This module provides an OptionalProperty wrapper class, a Jackson module to serialize/deserialize it, and modified openapi-generator templates for the spring generator, which will use this wrapper instead of the existing JsonNullable. Usage: java -jar path/to/openapi-generator-cli.jar generate -i path/to/openapi.yaml -g spring -c path/to/openapi-spring-config.json -o /tmp/spring-api --template-dir openapi/templates/ --additional-properties library=spring-boot,openApiNullable=false.

Example

Given the following model

components:
  schemas:
    OptionalNullable:
      required:
        - requiredKnown
        - requiredNullable
      properties:
        requiredKnown:
          type: string
        requiredNullable:
          type: string
          nullable: true
        optionalKnown:
          type: string
          default: "default value"
        optionalNullable:
          type: string
          nullable: true

it will produce

public class OptionalNullable {

    private String requiredKnown;

    private @Nullable String requiredNullable = null;

    private @Nullable OptionalProperty<String> optionalKnown = OptionalProperty.of("default value");

    private @Nullable OptionalProperty<@Nullable String> optionalNullable = null;

    public OptionalNullable(
            @JsonProperty(value = "requiredKnown", required = true) String requiredKnown,
            @JsonProperty(value = "requiredNullable", required = true) String requiredNullable
        ) {
        this.requiredKnown = requiredKnown;
        this.requiredNullable = requiredNullable;
    }

    @NotNull
    @Schema(name = "requiredKnown", requiredMode = Schema.RequiredMode.REQUIRED)
    @JsonProperty(value = "requiredKnown", required = true)
    public String getRequiredKnown() {
        return requiredKnown;
    }

    @Schema(name = "requiredNullable", requiredMode = Schema.RequiredMode.REQUIRED)
    @JsonProperty(value = "requiredNullable", required = true)
    public @Nullable String getRequiredNullable() {
        return requiredNullable;
    }

    @NotNull
    @Schema(name = "optionalKnown", requiredMode = Schema.RequiredMode.NOT_REQUIRED)
    @JsonProperty(value = "optionalKnown")
    public @Nullable OptionalProperty<String> getOptionalKnown() {
        return optionalKnown;
    }

    @Schema(name = "optionalNullable", requiredMode = Schema.RequiredMode.NOT_REQUIRED)
    @JsonProperty(value = "optionalNullable")
    public @Nullable OptionalProperty<@Nullable String> getOptionalNullable() {
        return optionalNullable;
    }

    // setters, fluent methods, equals and hashCode

}

Motivation

The original generator reasons like this:

  • a missing json property is mapped to a java null,
  • unless that property is defined as nullable, in which case a missing property is mapped to JsonNullable.undefined(), while a present but null property is mapped to JsonNullable.of(null).

That design is a mess in several ways:

  • The reasonable expectation, suggested even by the OpenAPI schema definition, that null should be part of a property is broken, as the null is hijacked by the containing object for its own purposes.
  • This hijacking is inconsistent: while nulls in generated properties stand for missing keys, this no longer applies inside JsonNullable, where null is once again given back to the property.
  • On top of all that - the JsonNullable is overdefined: it wraps both a null and a missing key, hence setting the JsonNullable itself to null is always illegal - there's nothing left for it to represent.
  • It isn't carried out to completion.
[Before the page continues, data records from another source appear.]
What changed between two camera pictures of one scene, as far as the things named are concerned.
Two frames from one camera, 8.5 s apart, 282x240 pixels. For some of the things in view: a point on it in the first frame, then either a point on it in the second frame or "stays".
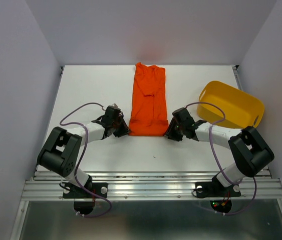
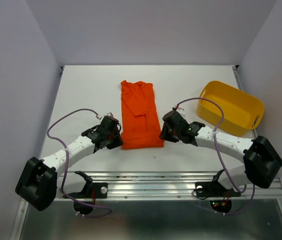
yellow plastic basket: (242, 109) stays
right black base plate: (215, 189) stays
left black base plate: (71, 191) stays
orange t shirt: (149, 115) → (141, 128)
No @JsonIgnore is applied anywhere, so a java null in an optional, non-null property, which should represent a missing key by the above logic, is instead serialized as null.
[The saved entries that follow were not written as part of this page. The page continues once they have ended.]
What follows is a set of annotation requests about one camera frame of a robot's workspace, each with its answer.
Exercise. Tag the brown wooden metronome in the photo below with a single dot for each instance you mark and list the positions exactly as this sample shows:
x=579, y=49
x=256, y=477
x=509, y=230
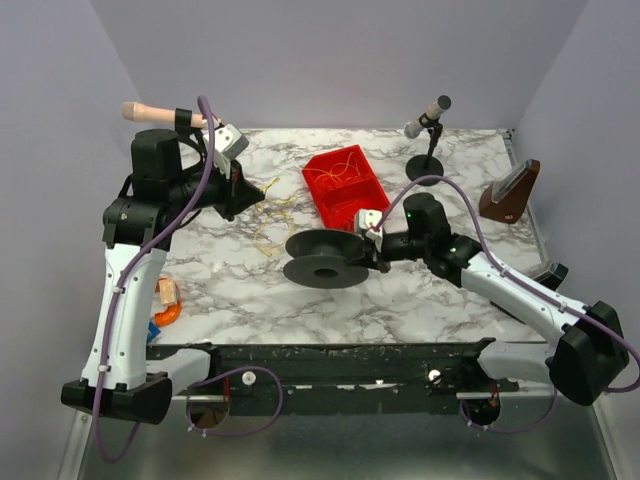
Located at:
x=505, y=199

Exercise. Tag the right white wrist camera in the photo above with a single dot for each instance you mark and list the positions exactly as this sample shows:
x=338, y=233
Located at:
x=366, y=224

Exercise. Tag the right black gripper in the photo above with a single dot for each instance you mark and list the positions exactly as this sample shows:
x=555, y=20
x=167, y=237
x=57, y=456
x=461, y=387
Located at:
x=368, y=243

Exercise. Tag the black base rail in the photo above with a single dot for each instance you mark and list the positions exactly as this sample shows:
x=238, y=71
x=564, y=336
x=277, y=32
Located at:
x=349, y=379

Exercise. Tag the grey cable spool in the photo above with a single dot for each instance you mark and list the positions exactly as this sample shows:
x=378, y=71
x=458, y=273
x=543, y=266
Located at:
x=318, y=259

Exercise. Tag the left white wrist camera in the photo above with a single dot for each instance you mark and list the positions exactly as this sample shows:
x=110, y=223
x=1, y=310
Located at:
x=229, y=144

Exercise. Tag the beige microphone on stand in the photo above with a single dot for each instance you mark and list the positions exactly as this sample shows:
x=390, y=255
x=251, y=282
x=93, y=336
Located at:
x=185, y=122

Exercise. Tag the red plastic bin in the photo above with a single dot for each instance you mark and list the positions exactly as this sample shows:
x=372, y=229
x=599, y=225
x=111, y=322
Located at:
x=341, y=182

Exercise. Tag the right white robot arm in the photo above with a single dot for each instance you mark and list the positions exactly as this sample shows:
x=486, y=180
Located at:
x=581, y=354

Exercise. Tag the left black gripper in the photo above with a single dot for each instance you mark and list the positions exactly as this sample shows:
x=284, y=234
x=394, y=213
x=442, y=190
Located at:
x=233, y=190

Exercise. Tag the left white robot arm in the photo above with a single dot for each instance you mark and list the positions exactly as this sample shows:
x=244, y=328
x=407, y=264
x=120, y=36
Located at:
x=173, y=173

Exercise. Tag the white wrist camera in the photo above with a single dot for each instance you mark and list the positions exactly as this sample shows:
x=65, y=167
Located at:
x=229, y=144
x=366, y=224

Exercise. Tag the orange tape dispenser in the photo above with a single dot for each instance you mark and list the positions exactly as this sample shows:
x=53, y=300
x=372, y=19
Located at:
x=170, y=300
This here is an attempt to set things straight. The null state stays with the property at all times, and an optional property is instead wrapped in an OptionalProperty, which is itself @Nullable and whose null state stands for a missing key.

  • Jackson itself will refuse to deserialize a json with required, yet missing keys, due to the newly generated constructor argument annotations.
  • jakarta.validation.constraints such as @NotNull will be applied to the value inside the OptionalProperty, and only if this OptionalProperty is present.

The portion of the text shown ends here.